Но тишина была мертвая.

Отец Еремей снова прошелся по крылечку и, обратясь к прислоненной у притолоки Нениле, сказал:

— Чего ты тут стоишь? Иди, делай свое дело!

Ненила скрылась.

Отец Еремей снова начал ходить по крылечку. Я старался уловить выражение его лица, но с определительностью не мог этого сделать. Мне казалось, что он как бы изумлен и недоумевает. Он по временам останавливался, глядел по сторонам и снова принимался ходить.

Между тем вечерние тени сгущались; скоро темнота обвила фигуру отца Еремея. Я только по скрипу его сапогов угадывал, что он все еще ходит, приостанавливается и снова начинает ходить. Попадья не показывалась; в доме царило гробовое спокойствие.

Волнуемый предчувствием какого-то выходящего из ряда события и теряясь в догадках, я возвратился домой, где застал пономаря.

При моем появлении отец ахнул, пономарь вскочил с места, мать вздрогнула, но, узнав меня, успокоились.

Пономарь плюнул и сказал:

— Тьфу! мне представилось, что это сам пожаловал!

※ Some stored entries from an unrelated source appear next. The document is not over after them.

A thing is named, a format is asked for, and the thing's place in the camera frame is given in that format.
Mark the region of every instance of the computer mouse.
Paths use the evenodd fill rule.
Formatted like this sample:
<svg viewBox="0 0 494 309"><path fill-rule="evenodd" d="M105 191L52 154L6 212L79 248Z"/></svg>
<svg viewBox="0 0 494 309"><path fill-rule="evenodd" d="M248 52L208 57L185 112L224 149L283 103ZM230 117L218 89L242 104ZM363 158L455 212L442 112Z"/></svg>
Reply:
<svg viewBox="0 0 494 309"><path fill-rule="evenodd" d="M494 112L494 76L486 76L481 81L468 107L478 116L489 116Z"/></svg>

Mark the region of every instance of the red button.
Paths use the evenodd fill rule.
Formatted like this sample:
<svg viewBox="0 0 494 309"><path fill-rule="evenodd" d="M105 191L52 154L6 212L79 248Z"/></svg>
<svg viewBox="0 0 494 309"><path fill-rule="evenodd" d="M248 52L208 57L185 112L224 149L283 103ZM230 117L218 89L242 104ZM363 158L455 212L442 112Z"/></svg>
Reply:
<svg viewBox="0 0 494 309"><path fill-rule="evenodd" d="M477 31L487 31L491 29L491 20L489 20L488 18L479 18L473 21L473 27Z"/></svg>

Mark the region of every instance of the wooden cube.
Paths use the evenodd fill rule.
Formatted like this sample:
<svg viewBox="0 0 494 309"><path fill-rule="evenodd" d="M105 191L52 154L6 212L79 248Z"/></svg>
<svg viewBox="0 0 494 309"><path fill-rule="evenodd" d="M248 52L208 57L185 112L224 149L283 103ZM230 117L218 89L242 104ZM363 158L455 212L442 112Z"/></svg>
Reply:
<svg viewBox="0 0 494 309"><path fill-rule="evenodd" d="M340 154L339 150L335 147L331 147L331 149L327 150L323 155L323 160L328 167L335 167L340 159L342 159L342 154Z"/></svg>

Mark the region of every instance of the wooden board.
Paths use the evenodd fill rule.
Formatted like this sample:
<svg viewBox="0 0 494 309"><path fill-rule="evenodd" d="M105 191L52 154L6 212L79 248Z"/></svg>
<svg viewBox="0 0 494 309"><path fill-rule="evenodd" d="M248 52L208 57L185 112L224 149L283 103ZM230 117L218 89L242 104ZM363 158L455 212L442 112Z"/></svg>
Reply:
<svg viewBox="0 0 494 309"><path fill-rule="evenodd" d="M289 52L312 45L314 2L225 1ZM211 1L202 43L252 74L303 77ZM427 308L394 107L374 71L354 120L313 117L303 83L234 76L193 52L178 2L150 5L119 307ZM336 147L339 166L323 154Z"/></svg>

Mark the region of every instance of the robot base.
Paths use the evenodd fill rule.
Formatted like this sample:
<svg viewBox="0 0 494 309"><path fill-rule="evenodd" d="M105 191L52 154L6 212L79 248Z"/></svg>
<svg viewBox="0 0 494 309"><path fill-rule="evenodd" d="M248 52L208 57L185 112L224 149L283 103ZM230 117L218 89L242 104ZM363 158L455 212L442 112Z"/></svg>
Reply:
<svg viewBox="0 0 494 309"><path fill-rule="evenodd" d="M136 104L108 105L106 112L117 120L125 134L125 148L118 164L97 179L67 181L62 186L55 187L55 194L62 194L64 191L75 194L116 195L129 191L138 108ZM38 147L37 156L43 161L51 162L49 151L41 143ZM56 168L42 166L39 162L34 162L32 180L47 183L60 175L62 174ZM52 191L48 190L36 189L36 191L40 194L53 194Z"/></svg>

Я старался из их разговоров заключить что-нибудь определительное, но не мог: отец и пономарь оба сидели погруженные в уныние, облегчали себя частыми вздохами и перекидывались краткими возгласами о горечи жизни и о несправедливости судьбы. Мать, по своему обычаю, сидела поодаль, за работою, в молчании.

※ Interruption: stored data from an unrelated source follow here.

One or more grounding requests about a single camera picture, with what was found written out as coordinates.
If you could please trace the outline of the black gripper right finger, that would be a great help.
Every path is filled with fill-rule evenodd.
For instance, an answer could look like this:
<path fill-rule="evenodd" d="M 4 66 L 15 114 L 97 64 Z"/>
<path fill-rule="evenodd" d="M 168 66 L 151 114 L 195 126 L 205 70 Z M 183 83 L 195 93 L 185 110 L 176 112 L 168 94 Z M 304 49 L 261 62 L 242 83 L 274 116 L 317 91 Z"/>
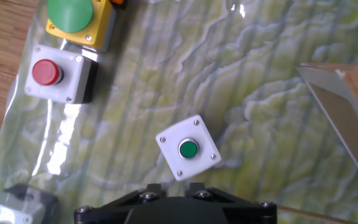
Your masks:
<path fill-rule="evenodd" d="M 220 208 L 229 223 L 277 224 L 278 209 L 274 202 L 250 202 L 203 183 L 190 183 L 186 197 L 212 203 Z"/>

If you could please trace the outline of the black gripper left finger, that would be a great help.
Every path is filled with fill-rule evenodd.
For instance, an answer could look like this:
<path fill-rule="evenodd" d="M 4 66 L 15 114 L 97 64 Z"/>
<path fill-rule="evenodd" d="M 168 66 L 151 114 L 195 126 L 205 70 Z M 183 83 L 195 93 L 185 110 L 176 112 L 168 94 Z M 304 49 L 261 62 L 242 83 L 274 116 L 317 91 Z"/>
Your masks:
<path fill-rule="evenodd" d="M 101 207 L 84 205 L 74 211 L 74 224 L 124 223 L 136 206 L 167 198 L 167 188 L 162 184 L 148 184 Z"/>

Утомленный бесполезным напряжением ума и слуха, я незаметно поддался дремоте, очнулся при словах матери: 'Иди, ложись', поспешно сбросил с себя одежды, уловил, но уже одолеваемый сном, любимое восклицание пономаря: 'Эх, житье-житье! встанешь да за вытье!' и, допав головой до подушки, мгновенно забыл все смуты и тревоги житейские.

Наутро меня пробудил торопливый шепот отца и пономаря, и, не успев еще отряхнуть с себя ночных грез, я уже угадал по преображенным их лицам, что произошло нечто утешительное. Глаза матери тоже оживлены были удовольствием.

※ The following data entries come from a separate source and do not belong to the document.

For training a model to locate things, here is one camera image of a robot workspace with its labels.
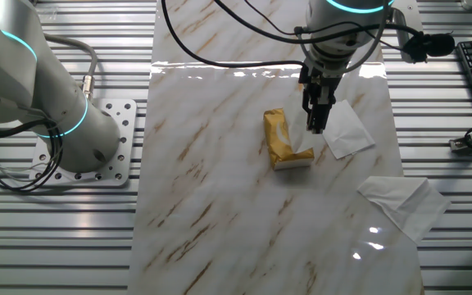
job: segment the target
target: metal plate with holes
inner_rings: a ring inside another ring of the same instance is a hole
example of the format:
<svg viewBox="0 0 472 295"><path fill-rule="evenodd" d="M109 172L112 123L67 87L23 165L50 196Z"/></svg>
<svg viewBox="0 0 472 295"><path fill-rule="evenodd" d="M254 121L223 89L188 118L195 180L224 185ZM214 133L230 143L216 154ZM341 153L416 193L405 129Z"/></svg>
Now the metal plate with holes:
<svg viewBox="0 0 472 295"><path fill-rule="evenodd" d="M129 179L130 156L134 140L134 122L136 120L136 102L131 99L94 99L94 106L111 114L120 128L120 145L114 157L101 169L89 173L73 173L62 168L47 181L47 186L57 187L120 187ZM38 138L34 150L32 165L48 163L47 144ZM30 171L29 178L43 172L40 166Z"/></svg>

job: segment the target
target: white tissue
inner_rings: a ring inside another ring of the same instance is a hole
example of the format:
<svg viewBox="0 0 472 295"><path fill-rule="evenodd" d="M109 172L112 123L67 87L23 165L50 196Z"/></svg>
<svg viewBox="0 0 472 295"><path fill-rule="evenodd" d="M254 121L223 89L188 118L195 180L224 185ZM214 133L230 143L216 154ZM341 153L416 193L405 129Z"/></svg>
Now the white tissue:
<svg viewBox="0 0 472 295"><path fill-rule="evenodd" d="M307 113L300 99L288 99L284 104L288 136L294 153L304 152L315 146L319 135L307 131Z"/></svg>
<svg viewBox="0 0 472 295"><path fill-rule="evenodd" d="M324 138L337 159L374 145L373 138L347 101L336 102L331 109Z"/></svg>
<svg viewBox="0 0 472 295"><path fill-rule="evenodd" d="M422 240L451 205L426 178L370 176L358 192L382 207L389 219L415 243Z"/></svg>

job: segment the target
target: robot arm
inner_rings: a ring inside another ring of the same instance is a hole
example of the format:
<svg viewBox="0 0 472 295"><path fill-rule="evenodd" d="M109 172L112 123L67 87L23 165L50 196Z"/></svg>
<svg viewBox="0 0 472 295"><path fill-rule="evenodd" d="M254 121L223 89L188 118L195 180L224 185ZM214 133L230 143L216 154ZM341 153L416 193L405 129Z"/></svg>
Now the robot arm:
<svg viewBox="0 0 472 295"><path fill-rule="evenodd" d="M396 0L400 6L405 1ZM380 24L379 29L369 33L354 33L321 43L313 43L309 50L305 49L304 45L302 45L302 49L306 54L306 60L304 61L306 67L302 69L299 79L299 83L304 85L302 107L307 112L307 129L314 134L321 134L325 129L330 110L333 104L336 103L334 91L338 87L343 74L360 66L375 50L386 22L392 18L393 22L397 23L397 25L406 25L404 14L400 10L391 7L394 2L395 0L309 1L306 13L307 27L305 30L315 31L333 24L344 23L343 25L337 25L333 28L314 33L311 36L312 38L355 29L358 25ZM410 19L411 23L417 23L416 16ZM418 22L418 24L419 27L416 29L421 30L421 23ZM360 59L355 65L347 67L355 51L371 41L375 34L377 36L374 39L374 43L364 58ZM409 34L399 31L398 41L404 47L410 41ZM413 57L406 52L402 52L404 61L417 62Z"/></svg>

Я не замедлил удостовериться, что Софроний получил от отца Еремея желаемый сбор.

То было первое виденное мною торжество над угнетавшею нас властию, и вкушение его было невыразимо сладко. Не только Софроний безмерно возвысился в моих глазах, но я и самого себя почувствовал бодрее, воинственнее и самоувереннее. Не ясно, смутно, но я уже понял, что не все может прихоть сильного властию и что многое зависит от нашего собственного мужества, постоянства и твердости.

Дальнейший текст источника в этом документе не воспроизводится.